# What is needed:
A single number is the whole answer: how many lines in this listing contain "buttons".

# Entries shown:
........

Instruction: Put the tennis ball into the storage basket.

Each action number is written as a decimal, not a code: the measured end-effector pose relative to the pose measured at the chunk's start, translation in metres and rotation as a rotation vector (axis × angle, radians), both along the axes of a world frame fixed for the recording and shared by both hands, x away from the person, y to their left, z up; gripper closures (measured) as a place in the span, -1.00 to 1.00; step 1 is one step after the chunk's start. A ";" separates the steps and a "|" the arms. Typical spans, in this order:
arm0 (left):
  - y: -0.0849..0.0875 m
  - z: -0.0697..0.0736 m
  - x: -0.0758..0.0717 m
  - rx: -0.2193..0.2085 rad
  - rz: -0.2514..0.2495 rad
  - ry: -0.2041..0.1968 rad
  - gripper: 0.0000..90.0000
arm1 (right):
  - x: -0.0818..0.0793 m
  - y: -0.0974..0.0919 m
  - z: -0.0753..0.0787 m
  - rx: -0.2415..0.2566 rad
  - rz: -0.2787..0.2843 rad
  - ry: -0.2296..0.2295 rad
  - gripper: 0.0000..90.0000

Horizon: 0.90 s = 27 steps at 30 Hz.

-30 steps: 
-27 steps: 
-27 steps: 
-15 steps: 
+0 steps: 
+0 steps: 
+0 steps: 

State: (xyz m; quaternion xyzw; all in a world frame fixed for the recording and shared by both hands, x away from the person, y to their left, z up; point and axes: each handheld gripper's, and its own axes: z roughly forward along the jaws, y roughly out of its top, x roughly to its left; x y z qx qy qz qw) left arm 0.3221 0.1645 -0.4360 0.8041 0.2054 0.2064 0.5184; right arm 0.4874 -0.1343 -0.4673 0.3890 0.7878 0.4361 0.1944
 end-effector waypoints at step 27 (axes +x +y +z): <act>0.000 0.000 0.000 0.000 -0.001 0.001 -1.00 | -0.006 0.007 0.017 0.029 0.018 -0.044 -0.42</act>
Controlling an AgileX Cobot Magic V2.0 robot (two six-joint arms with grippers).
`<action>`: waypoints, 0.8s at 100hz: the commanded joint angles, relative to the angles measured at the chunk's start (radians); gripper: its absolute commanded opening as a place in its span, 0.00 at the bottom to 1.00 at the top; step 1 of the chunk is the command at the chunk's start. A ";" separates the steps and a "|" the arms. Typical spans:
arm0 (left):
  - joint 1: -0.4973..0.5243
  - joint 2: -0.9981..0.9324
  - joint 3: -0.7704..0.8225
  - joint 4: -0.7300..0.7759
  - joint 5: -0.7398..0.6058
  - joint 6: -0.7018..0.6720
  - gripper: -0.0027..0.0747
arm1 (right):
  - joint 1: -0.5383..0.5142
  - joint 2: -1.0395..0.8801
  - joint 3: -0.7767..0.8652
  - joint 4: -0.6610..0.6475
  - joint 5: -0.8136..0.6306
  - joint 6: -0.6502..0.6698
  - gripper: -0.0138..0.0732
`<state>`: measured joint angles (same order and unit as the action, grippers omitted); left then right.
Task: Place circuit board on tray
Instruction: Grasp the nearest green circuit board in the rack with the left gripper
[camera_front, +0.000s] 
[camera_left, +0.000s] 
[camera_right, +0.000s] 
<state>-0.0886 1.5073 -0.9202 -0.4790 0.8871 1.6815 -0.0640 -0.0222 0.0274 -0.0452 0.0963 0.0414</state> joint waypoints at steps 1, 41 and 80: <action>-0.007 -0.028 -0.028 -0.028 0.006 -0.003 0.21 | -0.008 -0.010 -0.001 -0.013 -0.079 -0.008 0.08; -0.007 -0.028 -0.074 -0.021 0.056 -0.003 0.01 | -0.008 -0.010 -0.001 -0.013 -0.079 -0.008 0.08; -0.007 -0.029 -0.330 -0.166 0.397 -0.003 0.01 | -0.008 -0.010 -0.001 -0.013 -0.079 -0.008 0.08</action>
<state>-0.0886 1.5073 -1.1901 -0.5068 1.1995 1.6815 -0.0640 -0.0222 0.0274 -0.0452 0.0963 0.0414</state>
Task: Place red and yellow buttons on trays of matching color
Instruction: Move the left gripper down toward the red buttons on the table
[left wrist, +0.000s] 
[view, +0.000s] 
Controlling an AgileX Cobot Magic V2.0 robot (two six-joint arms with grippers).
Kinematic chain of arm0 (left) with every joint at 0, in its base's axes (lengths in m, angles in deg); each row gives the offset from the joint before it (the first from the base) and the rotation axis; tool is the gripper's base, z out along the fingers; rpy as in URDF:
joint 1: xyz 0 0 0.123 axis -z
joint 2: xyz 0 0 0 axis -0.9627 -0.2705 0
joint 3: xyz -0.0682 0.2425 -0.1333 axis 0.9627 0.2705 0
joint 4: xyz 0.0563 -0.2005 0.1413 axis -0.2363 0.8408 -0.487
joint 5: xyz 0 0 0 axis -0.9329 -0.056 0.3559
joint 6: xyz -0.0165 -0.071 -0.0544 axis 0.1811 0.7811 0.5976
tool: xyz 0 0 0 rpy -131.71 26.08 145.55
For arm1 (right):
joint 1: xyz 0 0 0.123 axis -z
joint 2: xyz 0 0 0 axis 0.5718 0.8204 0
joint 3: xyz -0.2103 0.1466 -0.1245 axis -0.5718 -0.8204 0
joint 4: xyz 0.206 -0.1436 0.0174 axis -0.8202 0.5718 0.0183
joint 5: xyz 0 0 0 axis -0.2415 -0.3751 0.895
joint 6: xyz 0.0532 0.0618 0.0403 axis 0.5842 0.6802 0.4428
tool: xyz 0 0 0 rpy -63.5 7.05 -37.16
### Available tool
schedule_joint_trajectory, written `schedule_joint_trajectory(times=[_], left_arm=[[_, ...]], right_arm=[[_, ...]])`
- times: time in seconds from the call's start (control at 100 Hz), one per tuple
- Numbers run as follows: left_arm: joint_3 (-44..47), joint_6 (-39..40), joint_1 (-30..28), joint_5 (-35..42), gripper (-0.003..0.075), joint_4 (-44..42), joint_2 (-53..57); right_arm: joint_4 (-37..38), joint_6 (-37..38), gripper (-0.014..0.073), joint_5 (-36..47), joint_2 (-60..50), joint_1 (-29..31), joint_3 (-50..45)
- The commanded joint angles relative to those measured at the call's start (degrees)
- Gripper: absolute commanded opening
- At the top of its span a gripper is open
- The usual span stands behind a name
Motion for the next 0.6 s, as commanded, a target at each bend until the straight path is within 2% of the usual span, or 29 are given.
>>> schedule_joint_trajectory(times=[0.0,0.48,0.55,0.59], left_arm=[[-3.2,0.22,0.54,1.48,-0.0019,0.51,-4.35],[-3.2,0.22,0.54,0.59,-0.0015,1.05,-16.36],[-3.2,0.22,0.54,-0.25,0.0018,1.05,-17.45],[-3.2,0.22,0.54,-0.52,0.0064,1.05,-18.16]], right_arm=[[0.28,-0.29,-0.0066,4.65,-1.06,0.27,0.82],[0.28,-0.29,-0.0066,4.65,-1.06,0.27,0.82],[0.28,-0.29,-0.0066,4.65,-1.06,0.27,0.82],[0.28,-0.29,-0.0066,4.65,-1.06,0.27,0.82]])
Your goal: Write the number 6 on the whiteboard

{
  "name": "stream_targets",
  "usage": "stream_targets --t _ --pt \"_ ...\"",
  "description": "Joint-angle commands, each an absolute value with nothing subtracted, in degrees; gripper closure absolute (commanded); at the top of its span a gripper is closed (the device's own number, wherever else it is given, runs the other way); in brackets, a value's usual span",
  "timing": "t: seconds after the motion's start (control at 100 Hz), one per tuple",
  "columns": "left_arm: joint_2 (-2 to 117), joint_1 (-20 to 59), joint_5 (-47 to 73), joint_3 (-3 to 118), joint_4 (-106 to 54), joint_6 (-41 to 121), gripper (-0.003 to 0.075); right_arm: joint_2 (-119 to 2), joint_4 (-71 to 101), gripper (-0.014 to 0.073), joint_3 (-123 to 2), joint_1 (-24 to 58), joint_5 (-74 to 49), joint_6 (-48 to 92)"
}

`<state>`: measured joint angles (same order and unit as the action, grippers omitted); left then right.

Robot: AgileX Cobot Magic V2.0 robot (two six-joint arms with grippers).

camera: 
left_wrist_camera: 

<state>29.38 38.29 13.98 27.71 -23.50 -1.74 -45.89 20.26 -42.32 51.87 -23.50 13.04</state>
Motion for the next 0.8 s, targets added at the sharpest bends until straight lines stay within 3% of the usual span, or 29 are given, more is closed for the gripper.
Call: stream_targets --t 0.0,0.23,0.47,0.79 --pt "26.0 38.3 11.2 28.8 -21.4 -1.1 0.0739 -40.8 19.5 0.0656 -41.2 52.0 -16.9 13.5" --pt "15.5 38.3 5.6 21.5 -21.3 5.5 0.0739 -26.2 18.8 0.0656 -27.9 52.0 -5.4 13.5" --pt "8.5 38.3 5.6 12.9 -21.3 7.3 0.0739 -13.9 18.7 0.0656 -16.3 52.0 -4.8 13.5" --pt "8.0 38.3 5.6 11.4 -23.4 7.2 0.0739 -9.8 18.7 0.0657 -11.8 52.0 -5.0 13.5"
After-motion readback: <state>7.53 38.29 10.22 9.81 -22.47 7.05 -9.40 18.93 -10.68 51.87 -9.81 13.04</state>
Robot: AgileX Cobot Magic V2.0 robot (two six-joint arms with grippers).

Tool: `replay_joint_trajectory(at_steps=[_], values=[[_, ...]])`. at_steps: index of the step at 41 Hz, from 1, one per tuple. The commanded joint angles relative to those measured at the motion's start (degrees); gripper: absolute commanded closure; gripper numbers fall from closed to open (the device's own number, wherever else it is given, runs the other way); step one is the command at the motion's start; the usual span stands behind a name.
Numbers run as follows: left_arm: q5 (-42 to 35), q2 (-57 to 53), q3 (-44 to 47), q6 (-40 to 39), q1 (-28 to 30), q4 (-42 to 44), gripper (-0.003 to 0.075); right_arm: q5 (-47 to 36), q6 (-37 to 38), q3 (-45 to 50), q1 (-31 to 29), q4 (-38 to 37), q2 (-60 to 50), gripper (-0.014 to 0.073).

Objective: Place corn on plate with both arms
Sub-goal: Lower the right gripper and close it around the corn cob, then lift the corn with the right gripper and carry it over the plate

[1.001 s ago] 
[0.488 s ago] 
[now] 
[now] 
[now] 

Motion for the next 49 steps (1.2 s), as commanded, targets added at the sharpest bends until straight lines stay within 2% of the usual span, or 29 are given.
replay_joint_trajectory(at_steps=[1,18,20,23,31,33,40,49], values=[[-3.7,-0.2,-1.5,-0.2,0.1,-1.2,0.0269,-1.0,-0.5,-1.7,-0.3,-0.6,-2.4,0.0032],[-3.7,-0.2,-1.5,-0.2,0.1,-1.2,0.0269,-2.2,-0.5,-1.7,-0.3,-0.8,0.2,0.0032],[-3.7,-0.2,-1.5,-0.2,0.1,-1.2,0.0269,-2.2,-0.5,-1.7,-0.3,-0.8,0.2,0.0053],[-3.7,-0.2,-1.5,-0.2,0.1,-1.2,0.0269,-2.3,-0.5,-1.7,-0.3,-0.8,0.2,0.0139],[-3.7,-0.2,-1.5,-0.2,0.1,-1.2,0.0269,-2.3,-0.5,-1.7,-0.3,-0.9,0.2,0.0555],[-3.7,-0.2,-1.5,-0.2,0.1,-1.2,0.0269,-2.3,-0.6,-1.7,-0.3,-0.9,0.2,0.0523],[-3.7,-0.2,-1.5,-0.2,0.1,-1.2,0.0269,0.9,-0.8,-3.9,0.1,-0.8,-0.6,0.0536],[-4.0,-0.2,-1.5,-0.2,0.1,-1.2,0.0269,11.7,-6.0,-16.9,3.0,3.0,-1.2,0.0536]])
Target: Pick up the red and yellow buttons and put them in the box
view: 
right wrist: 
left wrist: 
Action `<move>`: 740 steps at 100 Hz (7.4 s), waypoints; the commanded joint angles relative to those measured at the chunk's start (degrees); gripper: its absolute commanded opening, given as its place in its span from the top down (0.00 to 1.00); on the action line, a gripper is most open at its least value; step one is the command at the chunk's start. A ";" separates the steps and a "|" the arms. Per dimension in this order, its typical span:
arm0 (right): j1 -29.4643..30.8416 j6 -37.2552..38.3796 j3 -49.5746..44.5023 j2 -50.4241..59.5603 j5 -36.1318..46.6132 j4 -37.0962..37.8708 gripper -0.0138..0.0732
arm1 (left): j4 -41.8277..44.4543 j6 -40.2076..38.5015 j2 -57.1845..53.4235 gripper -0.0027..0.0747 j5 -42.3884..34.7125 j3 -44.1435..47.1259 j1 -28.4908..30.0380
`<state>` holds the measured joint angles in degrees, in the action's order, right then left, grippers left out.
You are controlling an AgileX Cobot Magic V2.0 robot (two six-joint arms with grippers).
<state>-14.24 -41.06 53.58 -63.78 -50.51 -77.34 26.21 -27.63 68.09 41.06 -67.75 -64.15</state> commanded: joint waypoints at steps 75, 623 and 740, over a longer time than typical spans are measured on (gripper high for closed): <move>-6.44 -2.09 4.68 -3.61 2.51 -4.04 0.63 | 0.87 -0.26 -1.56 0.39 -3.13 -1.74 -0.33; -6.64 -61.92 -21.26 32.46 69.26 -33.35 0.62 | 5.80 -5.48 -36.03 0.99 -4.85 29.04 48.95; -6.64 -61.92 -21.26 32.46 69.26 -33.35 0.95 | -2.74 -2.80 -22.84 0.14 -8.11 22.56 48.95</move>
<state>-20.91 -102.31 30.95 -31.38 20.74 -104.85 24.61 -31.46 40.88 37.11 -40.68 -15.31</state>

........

# Completed exercise:
3